Umbul-umbul, also called rérontek or, archaically, tunggul, are a type of flag or pennant made of a strip of cloth whose longer side is attached to a pole. They are used in the traditional culture of Java and Bali, Indonesia, where they are carried in festivals and serve other decorative purposes. Red and white Umbul-umbuls are raised throughout Indonesia along streets in August to commemorate the Indonesian independence day.

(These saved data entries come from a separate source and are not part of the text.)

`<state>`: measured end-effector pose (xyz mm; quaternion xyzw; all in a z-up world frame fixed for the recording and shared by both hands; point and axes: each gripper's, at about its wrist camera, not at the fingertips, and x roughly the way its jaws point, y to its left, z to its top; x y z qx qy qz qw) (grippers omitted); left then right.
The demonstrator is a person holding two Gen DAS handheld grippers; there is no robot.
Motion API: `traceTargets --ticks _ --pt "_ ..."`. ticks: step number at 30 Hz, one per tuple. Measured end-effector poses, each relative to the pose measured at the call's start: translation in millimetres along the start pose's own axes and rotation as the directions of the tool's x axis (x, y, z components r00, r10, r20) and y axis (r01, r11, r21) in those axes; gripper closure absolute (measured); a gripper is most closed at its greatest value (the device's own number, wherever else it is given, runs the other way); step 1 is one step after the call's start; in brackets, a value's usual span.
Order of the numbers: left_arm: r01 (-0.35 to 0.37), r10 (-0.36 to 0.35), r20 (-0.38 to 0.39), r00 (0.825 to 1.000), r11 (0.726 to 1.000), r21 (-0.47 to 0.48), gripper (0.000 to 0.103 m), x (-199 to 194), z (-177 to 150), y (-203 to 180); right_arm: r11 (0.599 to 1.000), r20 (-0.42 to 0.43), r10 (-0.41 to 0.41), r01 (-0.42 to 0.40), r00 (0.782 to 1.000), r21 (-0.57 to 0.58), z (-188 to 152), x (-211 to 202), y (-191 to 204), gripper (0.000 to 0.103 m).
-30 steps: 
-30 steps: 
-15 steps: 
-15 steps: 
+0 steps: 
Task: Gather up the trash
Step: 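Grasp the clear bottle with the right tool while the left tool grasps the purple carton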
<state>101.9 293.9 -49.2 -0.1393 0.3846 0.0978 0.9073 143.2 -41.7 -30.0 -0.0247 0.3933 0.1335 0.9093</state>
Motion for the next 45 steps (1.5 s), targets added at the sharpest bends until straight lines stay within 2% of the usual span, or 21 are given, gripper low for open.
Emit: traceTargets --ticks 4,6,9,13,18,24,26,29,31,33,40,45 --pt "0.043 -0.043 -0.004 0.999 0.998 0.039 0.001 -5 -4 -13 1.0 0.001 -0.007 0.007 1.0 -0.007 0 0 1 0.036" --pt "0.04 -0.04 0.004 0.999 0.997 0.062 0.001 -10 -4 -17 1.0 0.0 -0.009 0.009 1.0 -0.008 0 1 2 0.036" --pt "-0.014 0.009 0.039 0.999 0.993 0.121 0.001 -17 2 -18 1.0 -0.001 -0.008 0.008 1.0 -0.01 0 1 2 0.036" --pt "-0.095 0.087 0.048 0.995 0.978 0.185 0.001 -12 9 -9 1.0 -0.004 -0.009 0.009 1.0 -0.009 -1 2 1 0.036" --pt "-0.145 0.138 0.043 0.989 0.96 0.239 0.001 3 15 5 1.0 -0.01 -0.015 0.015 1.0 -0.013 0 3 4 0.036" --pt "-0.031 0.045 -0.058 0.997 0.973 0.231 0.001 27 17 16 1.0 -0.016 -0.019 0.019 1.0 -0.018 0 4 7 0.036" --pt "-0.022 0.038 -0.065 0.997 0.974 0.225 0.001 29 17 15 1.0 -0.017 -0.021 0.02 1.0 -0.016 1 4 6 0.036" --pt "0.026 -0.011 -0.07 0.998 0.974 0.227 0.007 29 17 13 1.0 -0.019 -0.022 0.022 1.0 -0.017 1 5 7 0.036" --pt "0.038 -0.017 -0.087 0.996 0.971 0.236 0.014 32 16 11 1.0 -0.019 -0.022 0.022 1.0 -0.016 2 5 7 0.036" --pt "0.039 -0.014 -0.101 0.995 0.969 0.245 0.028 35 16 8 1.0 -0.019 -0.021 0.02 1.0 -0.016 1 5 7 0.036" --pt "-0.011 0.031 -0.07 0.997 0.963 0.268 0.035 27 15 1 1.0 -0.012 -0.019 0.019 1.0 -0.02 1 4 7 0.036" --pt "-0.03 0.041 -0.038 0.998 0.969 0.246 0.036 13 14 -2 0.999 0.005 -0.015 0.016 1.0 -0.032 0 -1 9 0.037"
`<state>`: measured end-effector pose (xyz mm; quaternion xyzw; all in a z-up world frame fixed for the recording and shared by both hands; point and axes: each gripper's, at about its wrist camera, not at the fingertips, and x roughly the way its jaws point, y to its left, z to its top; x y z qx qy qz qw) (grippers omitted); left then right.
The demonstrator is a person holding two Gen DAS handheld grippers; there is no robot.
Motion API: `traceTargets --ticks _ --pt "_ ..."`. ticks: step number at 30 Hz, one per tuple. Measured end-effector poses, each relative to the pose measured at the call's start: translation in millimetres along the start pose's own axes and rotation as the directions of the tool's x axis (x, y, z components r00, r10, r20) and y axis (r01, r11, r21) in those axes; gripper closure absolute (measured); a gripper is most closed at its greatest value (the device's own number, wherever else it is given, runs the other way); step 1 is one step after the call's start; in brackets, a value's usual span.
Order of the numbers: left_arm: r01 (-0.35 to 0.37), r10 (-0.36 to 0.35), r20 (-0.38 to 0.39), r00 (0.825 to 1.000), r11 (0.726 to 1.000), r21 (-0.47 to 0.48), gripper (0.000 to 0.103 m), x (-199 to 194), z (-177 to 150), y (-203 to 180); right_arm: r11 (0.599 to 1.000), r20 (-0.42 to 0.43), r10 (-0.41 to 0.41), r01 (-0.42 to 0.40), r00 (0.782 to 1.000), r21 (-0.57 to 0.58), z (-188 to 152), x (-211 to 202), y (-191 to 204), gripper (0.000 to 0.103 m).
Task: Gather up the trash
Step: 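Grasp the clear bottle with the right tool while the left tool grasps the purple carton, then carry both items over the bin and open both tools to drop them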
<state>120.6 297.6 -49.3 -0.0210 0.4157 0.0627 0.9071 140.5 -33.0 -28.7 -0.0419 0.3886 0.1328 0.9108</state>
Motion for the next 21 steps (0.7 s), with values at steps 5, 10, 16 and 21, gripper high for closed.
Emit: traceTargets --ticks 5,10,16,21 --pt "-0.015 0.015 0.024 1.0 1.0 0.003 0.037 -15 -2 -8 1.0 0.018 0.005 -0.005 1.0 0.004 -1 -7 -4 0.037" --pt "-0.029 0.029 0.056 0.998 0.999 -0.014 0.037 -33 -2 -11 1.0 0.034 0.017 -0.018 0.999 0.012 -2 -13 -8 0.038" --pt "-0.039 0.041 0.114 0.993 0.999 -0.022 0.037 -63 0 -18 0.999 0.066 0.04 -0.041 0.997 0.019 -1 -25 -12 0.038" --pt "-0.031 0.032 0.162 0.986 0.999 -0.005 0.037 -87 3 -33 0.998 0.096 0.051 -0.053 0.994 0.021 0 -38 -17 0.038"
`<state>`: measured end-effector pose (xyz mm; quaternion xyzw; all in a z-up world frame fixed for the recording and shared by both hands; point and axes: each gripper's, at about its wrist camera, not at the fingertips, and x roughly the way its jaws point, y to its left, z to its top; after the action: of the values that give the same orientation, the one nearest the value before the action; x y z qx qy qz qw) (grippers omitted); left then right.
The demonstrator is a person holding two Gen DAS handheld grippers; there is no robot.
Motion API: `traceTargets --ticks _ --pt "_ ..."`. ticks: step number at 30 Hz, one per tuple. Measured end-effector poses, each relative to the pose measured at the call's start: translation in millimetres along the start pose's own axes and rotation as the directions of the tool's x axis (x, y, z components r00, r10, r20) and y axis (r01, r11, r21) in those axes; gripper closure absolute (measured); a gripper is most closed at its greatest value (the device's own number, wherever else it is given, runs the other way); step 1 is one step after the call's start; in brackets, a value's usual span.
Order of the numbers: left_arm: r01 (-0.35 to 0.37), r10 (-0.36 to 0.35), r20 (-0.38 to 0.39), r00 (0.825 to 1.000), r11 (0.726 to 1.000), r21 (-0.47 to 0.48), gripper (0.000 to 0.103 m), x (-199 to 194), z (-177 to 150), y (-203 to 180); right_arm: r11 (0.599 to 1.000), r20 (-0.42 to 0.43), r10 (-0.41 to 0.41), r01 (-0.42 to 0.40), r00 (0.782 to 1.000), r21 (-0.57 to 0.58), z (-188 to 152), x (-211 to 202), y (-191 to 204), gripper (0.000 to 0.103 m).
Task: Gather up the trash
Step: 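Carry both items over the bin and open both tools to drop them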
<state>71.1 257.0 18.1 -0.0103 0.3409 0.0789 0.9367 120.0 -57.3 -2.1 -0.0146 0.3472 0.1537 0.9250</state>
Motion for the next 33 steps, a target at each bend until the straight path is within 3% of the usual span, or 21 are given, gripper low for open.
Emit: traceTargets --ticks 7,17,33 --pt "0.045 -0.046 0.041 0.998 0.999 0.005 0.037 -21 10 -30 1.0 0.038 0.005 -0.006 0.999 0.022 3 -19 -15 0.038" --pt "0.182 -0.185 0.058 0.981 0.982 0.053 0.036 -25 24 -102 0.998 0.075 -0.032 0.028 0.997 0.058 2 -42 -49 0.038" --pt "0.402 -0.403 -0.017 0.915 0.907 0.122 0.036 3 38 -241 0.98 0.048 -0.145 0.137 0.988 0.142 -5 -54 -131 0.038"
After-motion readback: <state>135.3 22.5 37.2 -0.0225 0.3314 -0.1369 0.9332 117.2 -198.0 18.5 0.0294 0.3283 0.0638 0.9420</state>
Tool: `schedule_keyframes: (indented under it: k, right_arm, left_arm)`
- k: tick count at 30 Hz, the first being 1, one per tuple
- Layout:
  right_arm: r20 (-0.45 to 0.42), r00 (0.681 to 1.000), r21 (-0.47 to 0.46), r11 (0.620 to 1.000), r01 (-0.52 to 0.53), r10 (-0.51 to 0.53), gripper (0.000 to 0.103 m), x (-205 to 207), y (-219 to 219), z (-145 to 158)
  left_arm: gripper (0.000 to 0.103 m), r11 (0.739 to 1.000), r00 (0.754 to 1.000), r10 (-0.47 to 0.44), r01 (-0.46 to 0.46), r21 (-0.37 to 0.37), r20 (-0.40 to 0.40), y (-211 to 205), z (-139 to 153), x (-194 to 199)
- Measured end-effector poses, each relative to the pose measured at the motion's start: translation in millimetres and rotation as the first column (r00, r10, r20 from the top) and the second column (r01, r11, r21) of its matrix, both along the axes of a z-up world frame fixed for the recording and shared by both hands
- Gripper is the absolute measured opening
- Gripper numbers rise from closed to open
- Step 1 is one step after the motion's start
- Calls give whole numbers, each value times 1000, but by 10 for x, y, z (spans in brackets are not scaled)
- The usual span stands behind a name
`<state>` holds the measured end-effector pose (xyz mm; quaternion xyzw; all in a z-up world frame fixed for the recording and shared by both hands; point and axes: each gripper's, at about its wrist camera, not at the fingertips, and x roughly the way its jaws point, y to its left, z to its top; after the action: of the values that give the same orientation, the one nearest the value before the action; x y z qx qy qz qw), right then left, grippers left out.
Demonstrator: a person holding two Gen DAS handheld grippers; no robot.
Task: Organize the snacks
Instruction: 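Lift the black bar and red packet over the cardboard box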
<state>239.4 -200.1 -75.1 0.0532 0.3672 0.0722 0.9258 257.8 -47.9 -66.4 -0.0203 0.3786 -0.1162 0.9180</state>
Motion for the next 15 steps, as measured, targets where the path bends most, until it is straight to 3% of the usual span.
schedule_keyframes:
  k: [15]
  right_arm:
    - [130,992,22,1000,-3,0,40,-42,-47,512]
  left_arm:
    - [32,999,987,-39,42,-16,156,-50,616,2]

Traditional umbul-umbul in Java and Bali are usually curved, because they are posted on bamboo poles which are flexible and swing in the wind. Traditional umbul-umbul are akin to Balinese penjor, raised during Galungan festival. Penjor are curved bamboo poles decorated with woven janur, young coconut leaf that is also the material to make ketupat woven pouches. The tips are often decorated with woven janur ornaments. Modern umbul-umbul are usually fixed to straight metal flagpoles.

==Etymology==

Modern umbul-umbul are posted on straight metal pole.

A Sundanese language dictionary of 1862 translates the word "umbul-umbul" as "a banner; any signal, as a flag or other object, hoisted so as to be seen at a distance. Banners carried about the person of native chiefs. A small flag attached to a spear." It also notes that the same word, pronounced differently, means "to come in sight, to show up".